Résumé par Doctrine IA

Voici le résumé de la décision de justice :

Madame [B] [A] a contesté son licenciement pour cause réelle et sérieuse prononcé par la SAS Sephora, alléguant un harcèlement moral et, subsidiairement, un licenciement sans cause réelle et sérieuse. Elle demandait également des indemnités pour mise à pied conservatoire brutale et vexatoire, ainsi que des rappels de salaire et d'heures supplémentaires.

Le Conseil de Prud'hommes de Poissy avait jugé le licenciement réel et sérieux, condamnant Sephora au paiement d'heures supplémentaires et de dommages et intérêts pour la mise à pied conservatoire. La cour d'appel de Versailles a confirmé le jugement sur le caractère réel et sérieux du licenciement et le rappel des heures supplémentaires. Cependant, elle a infirmé la décision concernant les dommages et intérêts pour mise à pied conservatoire, estimant qu'elle n'était ni brutale ni vexatoire.
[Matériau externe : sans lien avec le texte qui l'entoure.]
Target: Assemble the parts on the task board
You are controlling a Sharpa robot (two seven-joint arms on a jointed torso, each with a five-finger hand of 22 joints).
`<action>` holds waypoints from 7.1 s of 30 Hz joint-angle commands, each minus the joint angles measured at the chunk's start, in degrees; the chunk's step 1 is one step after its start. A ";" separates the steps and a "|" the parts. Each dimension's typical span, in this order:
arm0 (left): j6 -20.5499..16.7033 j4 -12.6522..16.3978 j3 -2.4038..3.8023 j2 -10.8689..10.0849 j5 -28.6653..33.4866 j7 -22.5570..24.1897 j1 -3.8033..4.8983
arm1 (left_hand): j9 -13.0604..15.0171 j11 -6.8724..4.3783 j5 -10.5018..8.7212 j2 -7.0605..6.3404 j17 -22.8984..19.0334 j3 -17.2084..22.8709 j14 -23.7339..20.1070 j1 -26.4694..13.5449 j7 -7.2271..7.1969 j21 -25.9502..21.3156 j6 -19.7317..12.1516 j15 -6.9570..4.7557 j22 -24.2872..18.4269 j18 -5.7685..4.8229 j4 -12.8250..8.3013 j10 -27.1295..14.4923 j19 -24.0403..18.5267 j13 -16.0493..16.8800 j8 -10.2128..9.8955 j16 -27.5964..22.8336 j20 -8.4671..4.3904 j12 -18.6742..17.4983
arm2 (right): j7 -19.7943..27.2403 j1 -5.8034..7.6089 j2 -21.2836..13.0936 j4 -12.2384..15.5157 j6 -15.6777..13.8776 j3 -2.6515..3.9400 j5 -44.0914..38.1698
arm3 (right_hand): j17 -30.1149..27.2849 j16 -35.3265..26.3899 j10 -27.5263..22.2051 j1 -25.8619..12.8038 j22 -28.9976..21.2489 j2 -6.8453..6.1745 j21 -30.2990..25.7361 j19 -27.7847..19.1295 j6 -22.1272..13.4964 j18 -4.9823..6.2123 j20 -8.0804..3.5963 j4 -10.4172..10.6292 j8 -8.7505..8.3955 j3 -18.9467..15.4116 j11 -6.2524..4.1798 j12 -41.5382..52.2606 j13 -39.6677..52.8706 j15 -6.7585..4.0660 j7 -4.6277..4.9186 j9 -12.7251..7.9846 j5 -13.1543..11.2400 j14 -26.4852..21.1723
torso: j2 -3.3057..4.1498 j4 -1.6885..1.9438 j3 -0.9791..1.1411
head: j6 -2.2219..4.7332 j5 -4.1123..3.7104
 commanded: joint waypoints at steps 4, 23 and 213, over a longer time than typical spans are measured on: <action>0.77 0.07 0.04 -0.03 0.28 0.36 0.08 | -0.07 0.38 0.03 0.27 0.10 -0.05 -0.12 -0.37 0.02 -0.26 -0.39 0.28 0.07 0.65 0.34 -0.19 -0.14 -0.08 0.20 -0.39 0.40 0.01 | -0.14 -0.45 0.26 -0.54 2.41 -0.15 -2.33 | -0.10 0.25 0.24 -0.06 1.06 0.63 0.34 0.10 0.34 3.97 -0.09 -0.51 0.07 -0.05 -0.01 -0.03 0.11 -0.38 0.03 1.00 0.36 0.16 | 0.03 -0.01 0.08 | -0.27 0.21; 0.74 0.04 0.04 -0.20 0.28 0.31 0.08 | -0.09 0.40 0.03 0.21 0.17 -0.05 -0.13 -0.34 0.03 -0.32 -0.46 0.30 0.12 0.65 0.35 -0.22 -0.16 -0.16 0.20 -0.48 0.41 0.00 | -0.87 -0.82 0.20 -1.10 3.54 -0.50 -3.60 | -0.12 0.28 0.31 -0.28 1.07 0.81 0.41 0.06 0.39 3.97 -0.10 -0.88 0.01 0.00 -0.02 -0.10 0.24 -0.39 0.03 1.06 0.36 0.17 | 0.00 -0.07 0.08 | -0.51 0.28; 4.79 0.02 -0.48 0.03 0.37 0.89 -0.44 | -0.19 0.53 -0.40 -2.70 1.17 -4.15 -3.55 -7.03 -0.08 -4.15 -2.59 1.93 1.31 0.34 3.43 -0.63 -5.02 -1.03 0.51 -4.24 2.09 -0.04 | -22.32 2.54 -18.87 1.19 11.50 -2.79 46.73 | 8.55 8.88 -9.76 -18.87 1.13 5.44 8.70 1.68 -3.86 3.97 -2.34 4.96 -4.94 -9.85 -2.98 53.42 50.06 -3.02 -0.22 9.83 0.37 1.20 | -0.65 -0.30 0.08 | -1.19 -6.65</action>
La cour d'appel a également condamné Madame [A] à rembourser à Sephora la somme de 1 912,52 euros au titre des jours de réduction du temps de travail accordés, car la convention de forfait jours a été jugée inopposable. Elle a débouté Madame [A] de sa demande de dommages et intérêts pour mise à pied conservatoire et l'a condamnée aux dépens d'appel.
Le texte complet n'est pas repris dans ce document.